Data below:
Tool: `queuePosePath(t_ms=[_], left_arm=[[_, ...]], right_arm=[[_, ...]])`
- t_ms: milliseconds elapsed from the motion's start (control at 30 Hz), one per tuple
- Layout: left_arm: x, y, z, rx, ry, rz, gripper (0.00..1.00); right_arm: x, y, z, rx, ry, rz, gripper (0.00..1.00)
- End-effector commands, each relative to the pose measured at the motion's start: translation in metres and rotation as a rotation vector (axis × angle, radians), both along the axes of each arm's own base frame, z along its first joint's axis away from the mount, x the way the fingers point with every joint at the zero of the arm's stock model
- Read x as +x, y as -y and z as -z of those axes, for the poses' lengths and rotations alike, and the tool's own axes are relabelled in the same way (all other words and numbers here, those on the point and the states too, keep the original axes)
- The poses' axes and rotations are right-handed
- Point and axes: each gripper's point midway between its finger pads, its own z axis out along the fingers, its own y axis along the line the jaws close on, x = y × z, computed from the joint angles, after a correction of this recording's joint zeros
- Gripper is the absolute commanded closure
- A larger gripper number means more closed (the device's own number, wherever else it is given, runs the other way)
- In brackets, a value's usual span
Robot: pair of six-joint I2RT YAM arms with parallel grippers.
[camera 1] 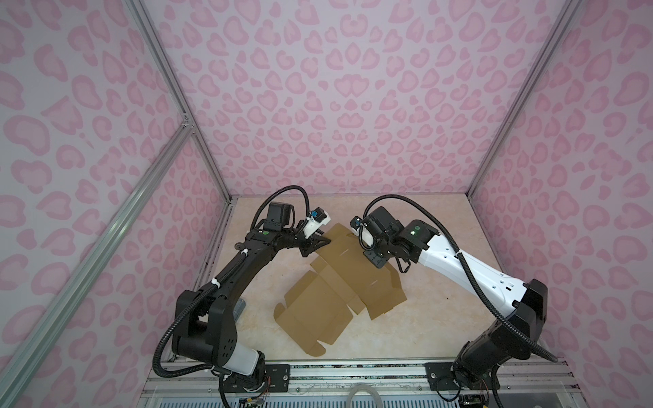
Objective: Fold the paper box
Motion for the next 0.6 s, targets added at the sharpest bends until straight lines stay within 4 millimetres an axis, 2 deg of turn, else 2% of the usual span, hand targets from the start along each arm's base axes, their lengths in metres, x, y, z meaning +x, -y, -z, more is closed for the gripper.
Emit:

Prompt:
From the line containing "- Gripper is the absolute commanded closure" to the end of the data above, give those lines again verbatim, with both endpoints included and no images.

Solution to the exercise:
- Gripper is the absolute commanded closure
- A larger gripper number means more closed (the device's own number, wherever else it is given, runs the other way)
- In brackets, a value's usual span
Robot: pair of six-joint I2RT YAM arms with parallel grippers.
[camera 1] 
Objective: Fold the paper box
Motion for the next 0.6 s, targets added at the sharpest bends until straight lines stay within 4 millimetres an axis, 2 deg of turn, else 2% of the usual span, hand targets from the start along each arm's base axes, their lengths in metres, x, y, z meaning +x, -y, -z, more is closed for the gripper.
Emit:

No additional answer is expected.